MLOps 101 - Introduction to MLOps

Rafał Pytel

20 Sep 2023.8 minutes read

MLOps 101 - Introduction to MLOps webp image

This blog post will cover technical information and tools for performing Machine Learning Operations (MLOps) in practice. Firstly, I will outline MLOps principles and how to apply them, then I will go over levels of MLOps in projects and finish with an example of how Revolut is doing it.

MLOps principles

Now, I am going to explain the pillars of MLOps, which guide you to a robust and mature ML system.

1. Focus on versioning and reproducibility

In the early stages of machine learning projects, versioning and reproducibility are not of great focus. However, once the project reaches a more advanced stage, it is essential to get reproducible and deterministic results using the same setup and hyperparameters.

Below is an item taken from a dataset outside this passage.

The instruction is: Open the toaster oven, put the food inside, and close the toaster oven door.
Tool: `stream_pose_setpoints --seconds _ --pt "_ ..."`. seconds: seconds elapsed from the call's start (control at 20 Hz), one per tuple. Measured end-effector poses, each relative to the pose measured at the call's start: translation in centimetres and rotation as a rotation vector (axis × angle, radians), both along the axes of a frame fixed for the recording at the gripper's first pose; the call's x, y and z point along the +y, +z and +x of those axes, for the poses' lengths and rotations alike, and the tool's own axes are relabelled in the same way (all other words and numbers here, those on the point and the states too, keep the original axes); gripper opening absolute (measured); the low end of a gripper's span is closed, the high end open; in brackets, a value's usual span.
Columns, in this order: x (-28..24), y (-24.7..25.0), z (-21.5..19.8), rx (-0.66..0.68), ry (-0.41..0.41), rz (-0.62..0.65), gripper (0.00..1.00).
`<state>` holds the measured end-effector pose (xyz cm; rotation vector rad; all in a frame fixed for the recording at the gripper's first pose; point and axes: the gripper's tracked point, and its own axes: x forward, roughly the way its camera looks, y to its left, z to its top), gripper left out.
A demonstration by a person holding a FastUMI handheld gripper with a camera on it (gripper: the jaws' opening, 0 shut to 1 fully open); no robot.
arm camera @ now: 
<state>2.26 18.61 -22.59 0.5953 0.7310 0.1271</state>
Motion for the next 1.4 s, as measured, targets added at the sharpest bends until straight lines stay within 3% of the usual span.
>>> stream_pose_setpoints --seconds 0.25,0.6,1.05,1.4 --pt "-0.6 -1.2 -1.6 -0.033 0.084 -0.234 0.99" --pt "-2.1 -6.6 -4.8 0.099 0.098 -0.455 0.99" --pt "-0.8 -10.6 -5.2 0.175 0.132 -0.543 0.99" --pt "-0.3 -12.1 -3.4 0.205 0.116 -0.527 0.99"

Code for experiments might change dynamically, so it is vital to keep track of these changes via version control tools like Git.

Apart from the software code base, we can version:

  • Configuration files used by the code. For version control of configuration files, consider Git.
  • Data, as it can change over time, with new examples introduced, some discarded, and changing labels. To version datasets, tools like DVC or Neptune are to be considered.
  • Jupyter Notebooks. They are an essential tool for each ML Engineer, and they can be either version using Git, but ReviewNB can also be considered, as it gives more readable summaries of what changed from version to version.
  • Infrastructure. To increase the portability of the solution and represent infrastructure as a code (IaaC), consider tools like Terraform or AWS CDK.


Example showing changes in Jupyter Notebook using ReviewNB, Source:

2. Remember to monitor

Monitoring is often considered the last step in machine learning projects. However, It should be taken into account from the start, even before deploying the model to production. Monitoring should not be envisioned as a deployment-only matter, as you should also track training experiments. During each experiment, the following can be tracked:

  • weight distribution throughout training,
  • utilisation of hardware (CPU, GPU, RAM),
  • quality of predictions on the test set,
  • history of metrics like loss, F1, accuracy, and precision.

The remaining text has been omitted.